Caveat: SKIP_TEST_DATABASE_TRUNCATE flag was introduced in Rails 7.2. If you want to use this for earlier versions, either skip preloaded_fixtures for parallel tests - e.g.:

Copied!
    # only call preloaded_fixtures for individual tests
    preloaded_fixtures if Rails::TestUnit::Runner.compose_filter(self, nil)

or you'll need to add one more patch:

Copied!
    # skips parallel databases truncation
    def patch_active_record_tasks_database_tasks_reconstruct_from_schema
      return if ActiveRecord::Tasks::DatabaseTasks.singleton_class.method_defined?(:original_reconstruct_from_schema)

      ActiveRecord::Tasks::DatabaseTasks.singleton_class.class_eval do
        alias_method :original_reconstruct_from_schema, :reconstruct_from_schema

        define_method(:reconstruct_from_schema) do |*args|
          unless PreloadedFixtures.schema_up_to_date? && PreloadedFixtures::Cache.hit?
            original_reconstruct_from_schema(*args)
          end
        end
      end
    end

And then swap ENV[SKIP_TEST_DATABASE_TRUNCATE] = '1' for PreloadedFixtures.patch_active_record_tasks_database_tasks_reconstruct_from_schema.

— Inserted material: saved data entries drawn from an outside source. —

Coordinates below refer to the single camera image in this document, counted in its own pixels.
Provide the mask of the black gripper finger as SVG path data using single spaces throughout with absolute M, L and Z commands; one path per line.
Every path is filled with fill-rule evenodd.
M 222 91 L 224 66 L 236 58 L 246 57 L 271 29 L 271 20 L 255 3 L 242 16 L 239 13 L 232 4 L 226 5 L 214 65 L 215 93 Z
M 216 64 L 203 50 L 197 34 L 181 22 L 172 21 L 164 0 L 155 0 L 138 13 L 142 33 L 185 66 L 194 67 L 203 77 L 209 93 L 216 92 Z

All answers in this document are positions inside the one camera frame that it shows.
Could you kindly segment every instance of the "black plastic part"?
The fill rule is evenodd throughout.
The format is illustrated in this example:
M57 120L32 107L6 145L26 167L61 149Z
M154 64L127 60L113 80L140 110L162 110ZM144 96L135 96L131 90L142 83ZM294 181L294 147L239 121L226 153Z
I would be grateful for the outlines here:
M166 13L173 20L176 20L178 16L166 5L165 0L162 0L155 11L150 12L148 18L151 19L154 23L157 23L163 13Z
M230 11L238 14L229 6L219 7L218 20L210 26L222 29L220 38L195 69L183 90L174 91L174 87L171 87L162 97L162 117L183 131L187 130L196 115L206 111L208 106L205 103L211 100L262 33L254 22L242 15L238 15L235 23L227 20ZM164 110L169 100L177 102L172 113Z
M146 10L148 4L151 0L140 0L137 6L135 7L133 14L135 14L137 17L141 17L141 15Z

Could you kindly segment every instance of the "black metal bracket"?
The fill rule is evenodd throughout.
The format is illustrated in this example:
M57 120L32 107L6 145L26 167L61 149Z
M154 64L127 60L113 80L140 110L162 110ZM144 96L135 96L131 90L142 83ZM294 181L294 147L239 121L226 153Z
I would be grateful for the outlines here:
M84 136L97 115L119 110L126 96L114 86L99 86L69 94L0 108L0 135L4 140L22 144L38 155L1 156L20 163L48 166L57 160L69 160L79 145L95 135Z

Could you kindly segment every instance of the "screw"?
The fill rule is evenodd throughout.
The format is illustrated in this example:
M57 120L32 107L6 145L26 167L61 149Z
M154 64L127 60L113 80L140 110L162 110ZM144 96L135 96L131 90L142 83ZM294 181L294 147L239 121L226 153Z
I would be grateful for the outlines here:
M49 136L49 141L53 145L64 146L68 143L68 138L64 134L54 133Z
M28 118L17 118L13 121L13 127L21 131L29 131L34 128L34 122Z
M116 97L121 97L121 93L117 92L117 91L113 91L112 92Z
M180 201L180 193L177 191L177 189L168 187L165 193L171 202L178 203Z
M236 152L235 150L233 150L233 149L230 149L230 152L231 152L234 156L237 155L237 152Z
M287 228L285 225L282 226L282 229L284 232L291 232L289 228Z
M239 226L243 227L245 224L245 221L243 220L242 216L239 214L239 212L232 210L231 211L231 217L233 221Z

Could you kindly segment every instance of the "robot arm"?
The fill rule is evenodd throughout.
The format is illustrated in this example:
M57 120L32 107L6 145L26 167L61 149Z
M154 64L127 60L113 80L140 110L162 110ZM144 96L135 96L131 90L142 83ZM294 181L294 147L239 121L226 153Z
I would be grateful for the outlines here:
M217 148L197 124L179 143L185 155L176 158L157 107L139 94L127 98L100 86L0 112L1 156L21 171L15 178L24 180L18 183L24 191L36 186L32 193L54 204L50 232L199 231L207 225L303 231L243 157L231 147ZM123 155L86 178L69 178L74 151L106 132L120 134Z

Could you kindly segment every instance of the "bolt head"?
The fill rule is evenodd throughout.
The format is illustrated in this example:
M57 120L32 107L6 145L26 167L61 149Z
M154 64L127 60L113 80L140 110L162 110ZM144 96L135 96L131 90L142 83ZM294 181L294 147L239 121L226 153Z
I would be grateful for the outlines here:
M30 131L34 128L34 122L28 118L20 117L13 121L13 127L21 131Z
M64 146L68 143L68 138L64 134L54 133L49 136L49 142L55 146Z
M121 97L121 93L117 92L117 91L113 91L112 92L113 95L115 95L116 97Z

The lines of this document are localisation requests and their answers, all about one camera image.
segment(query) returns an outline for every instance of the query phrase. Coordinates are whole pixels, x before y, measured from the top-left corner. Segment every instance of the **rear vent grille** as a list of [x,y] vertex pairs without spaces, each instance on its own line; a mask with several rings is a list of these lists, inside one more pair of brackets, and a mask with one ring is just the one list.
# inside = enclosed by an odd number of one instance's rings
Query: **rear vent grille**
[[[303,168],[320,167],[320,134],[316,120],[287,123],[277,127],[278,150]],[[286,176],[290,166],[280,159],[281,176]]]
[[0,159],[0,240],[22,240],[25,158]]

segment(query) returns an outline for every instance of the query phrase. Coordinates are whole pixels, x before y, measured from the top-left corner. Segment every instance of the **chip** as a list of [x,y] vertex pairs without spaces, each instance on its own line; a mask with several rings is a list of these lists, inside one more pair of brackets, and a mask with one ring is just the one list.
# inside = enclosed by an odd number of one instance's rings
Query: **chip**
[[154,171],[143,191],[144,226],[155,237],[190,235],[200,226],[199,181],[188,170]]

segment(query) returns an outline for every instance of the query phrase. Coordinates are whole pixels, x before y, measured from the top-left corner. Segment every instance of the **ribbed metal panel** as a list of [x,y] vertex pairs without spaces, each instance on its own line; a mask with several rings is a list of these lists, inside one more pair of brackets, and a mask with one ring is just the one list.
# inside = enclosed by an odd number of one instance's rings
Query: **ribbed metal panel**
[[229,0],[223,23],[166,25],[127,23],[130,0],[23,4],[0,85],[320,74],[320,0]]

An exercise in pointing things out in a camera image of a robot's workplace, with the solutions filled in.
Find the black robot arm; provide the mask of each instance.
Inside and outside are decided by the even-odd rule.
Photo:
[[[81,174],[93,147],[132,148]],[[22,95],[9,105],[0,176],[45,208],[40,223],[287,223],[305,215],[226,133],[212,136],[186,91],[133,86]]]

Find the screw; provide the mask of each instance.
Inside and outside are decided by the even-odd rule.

On a side note, I also use the above trick to turn off parallelization for individual tests. When running an individual test (e.g. rails test test/model/users_test:8) Rails still considers the total number of tests in the file when deciding whether to run tests in parallel or not. As a result, if there are more than fifty tests in a file, individual test will be run with the overhead of parallel setup. Use this code to address that:

Copied!
    # skip parallelization for individual tests
    parallelize unless Rails::TestUnit::Runner.compose_filter(self, nil)

Rant

Whilst testing SKIP_TEST_DATABASE_TRUNCATE (added in Rails 7.2), I kept wondering how it was possible to skip the cleanup part of the setup - truncation of database table - without simultaneously skipping the insert part. How come it doesn't keep inserting more and more of the same fixtures? Well, turns out, after truncating tables in parallelization setup, fixtures setup code kicks in and deletes from all tables anyway. In other words, it looks like truncation is just a complete waste of time to begin with (and a lot of it too). Unless I am missing something, fixtures should be implicitely turning on SKIP_TEST_DATABASE_TRUNCATE.